The book consists of 16 chapters, which are roughly divided into three parts: Part 1 (Chapters 1 to 3) introduces the basic knowledge of machine learning; Part 2 (Chapter 4 ~ 10) discusses some classical and commonly used machine learning methods (decision tree, neural network, support vector machine, Bayesian classifier, ensemble learning, clustering, dimension reduction and metric learning); Part 3 (chapters 11 ~ 16) is advanced knowledge, which involves feature selection and sparse learning, computational learning theory, semi supervised learning, probability graph model, rule learning and reinforcement learning. The subsequent chapters except the first three chapters are relatively independent, and readers can choose to use them according to their own interests and time. According to the class hours, the first 9 or 10 chapters can be taught for undergraduate courses in a semester; Graduate courses may wish to use the book.

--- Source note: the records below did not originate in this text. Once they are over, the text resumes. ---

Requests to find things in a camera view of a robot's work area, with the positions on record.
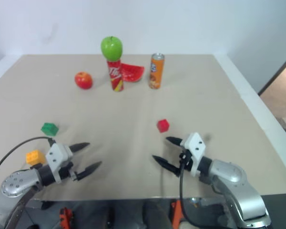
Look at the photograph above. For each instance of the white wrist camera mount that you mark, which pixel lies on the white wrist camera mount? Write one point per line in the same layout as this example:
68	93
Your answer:
195	145
56	155

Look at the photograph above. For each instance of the orange soda can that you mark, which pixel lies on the orange soda can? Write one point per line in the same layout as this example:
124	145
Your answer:
156	71

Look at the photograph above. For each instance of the red toy block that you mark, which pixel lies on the red toy block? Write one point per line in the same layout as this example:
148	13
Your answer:
163	125

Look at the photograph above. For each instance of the red watermelon slice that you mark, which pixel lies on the red watermelon slice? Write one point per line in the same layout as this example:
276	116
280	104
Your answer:
132	72

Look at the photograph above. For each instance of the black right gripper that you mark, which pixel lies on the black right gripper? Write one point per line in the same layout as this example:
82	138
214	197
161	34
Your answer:
186	161

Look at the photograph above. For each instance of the yellow toy block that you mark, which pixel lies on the yellow toy block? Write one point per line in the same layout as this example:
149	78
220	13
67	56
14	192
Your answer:
34	157

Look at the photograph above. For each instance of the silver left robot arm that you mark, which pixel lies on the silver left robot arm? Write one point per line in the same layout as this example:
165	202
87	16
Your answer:
14	183

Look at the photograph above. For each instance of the beige table mat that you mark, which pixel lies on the beige table mat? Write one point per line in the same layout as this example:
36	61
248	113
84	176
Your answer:
133	107

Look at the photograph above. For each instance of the red apple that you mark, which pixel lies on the red apple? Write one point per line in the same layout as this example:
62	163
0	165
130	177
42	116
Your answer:
84	80

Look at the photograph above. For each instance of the green toy block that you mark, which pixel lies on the green toy block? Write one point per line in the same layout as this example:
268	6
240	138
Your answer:
49	128

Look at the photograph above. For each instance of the dark door frame strip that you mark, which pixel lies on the dark door frame strip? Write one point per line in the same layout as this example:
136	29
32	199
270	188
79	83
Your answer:
277	72

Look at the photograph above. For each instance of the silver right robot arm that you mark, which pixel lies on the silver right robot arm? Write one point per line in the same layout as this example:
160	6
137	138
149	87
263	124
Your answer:
231	176

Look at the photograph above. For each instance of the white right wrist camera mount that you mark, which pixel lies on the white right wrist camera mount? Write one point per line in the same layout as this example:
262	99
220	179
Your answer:
195	145

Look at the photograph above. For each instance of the green apple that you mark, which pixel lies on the green apple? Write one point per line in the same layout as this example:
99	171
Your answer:
111	47

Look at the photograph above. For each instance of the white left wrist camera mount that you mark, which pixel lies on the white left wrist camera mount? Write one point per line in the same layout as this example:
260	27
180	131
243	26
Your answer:
56	155

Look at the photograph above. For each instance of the orange black fixture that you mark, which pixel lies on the orange black fixture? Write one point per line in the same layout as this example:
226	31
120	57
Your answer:
176	214
66	218

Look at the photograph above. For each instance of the red soda can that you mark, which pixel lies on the red soda can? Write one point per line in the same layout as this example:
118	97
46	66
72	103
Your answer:
115	76

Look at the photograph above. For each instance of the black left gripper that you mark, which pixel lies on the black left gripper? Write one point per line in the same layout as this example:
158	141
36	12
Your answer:
66	170

In addition to Chapter 1, each chapter of the book gives ten exercises. Some exercises are designed to help readers consolidate the learning of this chapter, while others are designed to guide readers to expand relevant knowledge. These exercises can be used in the general course of one semester, supplemented by two or three large assignments for specific data sets. The exercises with asterisks are quite difficult, and some of them have no ready-made answers. They are just for the enterprising readers to think about.
This book can be used as a textbook for undergraduate or graduate students majoring in computer, automation and related majors in Colleges and universities, as well as for researchers and engineering technicians interested in machine learning.